Exercise aim — Count how many lines of the data include "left". The answer is that number and nothing else.

Data section —
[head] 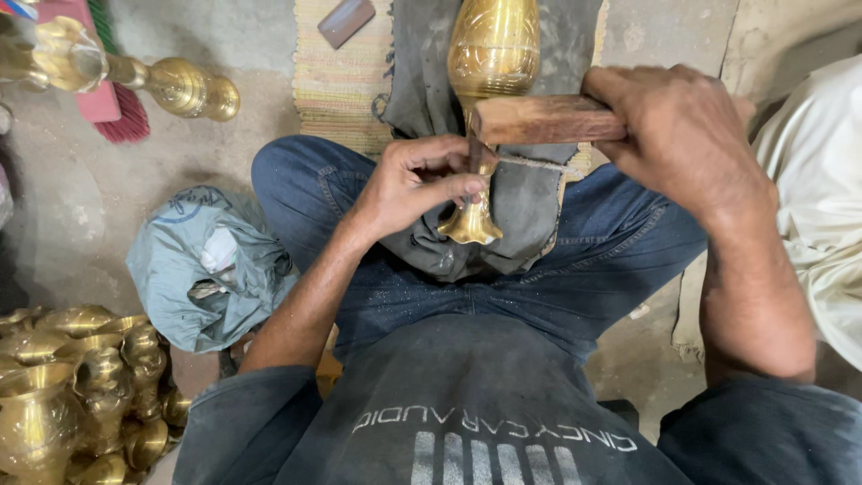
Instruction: The person sits cross-legged on the floor with a brass vase held on a cloth pad on their lap. They hold a small punch against the vase surface and strike it with a wooden mallet, working around the vase to shape or decorate its metal surface.
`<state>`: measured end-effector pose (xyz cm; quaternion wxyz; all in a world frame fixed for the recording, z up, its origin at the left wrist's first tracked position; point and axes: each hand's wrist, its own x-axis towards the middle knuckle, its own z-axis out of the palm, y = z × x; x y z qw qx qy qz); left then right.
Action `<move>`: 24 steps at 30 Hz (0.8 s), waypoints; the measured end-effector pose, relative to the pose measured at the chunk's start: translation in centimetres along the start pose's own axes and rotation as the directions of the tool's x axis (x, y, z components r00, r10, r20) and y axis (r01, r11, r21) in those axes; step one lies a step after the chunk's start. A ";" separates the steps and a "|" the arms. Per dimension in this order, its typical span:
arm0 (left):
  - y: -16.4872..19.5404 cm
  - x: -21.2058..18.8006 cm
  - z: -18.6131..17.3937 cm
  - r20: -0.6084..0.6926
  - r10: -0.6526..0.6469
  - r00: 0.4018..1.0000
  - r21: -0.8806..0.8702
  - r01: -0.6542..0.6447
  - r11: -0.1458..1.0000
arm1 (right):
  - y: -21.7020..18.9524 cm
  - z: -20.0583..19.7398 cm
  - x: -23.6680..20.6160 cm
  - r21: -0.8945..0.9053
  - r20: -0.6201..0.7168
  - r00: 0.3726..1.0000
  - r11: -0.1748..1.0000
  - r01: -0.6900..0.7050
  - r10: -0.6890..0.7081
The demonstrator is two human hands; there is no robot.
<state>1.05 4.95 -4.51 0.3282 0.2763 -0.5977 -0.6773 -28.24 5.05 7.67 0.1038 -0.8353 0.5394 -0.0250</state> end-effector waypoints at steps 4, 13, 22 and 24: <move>-0.2 -0.1 -0.2 0.022 0.028 0.999 -0.084 -0.026 0.996 | 0.0 -0.3 0.0 0.220 -0.005 0.998 0.974 -0.057 0.059; -0.9 -0.2 -0.1 0.018 0.099 0.995 -0.076 -0.097 0.992 | -0.7 -0.3 0.4 -0.001 -0.012 1.000 1.000 0.016 -0.016; -1.0 -0.5 -0.5 0.029 0.128 0.991 -0.051 -0.127 0.991 | -1.6 -0.2 0.4 0.446 -0.038 0.988 0.887 -0.115 0.147; -0.4 -0.3 -0.7 0.042 0.100 0.994 -0.058 -0.098 0.993 | -1.8 -0.1 0.2 0.119 -0.069 0.998 0.993 -0.008 0.016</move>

Reply — 2